-- Required work --
Copy, from the data below, every line that has "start" in it.

-- Stored data --

● ● ● ●

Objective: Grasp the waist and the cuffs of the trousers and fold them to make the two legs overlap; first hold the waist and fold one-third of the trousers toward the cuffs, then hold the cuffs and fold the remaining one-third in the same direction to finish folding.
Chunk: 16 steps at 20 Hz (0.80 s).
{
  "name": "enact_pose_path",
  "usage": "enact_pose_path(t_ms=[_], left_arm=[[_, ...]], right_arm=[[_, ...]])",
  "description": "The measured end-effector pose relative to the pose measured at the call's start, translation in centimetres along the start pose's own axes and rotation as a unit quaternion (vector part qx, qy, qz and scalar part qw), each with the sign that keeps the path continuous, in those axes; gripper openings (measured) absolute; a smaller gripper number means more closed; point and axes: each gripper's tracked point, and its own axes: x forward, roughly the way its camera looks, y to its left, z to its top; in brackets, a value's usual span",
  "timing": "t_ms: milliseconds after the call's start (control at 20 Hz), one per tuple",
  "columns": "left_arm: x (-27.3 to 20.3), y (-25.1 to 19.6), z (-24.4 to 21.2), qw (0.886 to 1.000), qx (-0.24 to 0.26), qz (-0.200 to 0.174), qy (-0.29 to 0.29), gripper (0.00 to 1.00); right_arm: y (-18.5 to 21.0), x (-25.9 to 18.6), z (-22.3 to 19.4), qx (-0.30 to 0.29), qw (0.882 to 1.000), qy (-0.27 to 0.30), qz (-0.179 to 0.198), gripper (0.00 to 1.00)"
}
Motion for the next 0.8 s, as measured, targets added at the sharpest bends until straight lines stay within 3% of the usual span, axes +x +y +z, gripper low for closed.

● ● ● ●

-- Answer to this problem --
  "description": "The measured end-effector pose relative to the pose measured at the call's start, translation in centimetres along the start pose's own axes and rotation as a unit quaternion (vector part qx, qy, qz and scalar part qw), each with the sign that keeps the path continuous, in those axes; gripper openings (measured) absolute; a smaller gripper number means more closed; point and axes: each gripper's tracked point, and its own axes: x forward, roughly the way its camera looks, y to its left, z to its top; in brackets, a value's usual span",
  "timing": "t_ms: milliseconds after the call's start (control at 20 Hz), one per tuple",

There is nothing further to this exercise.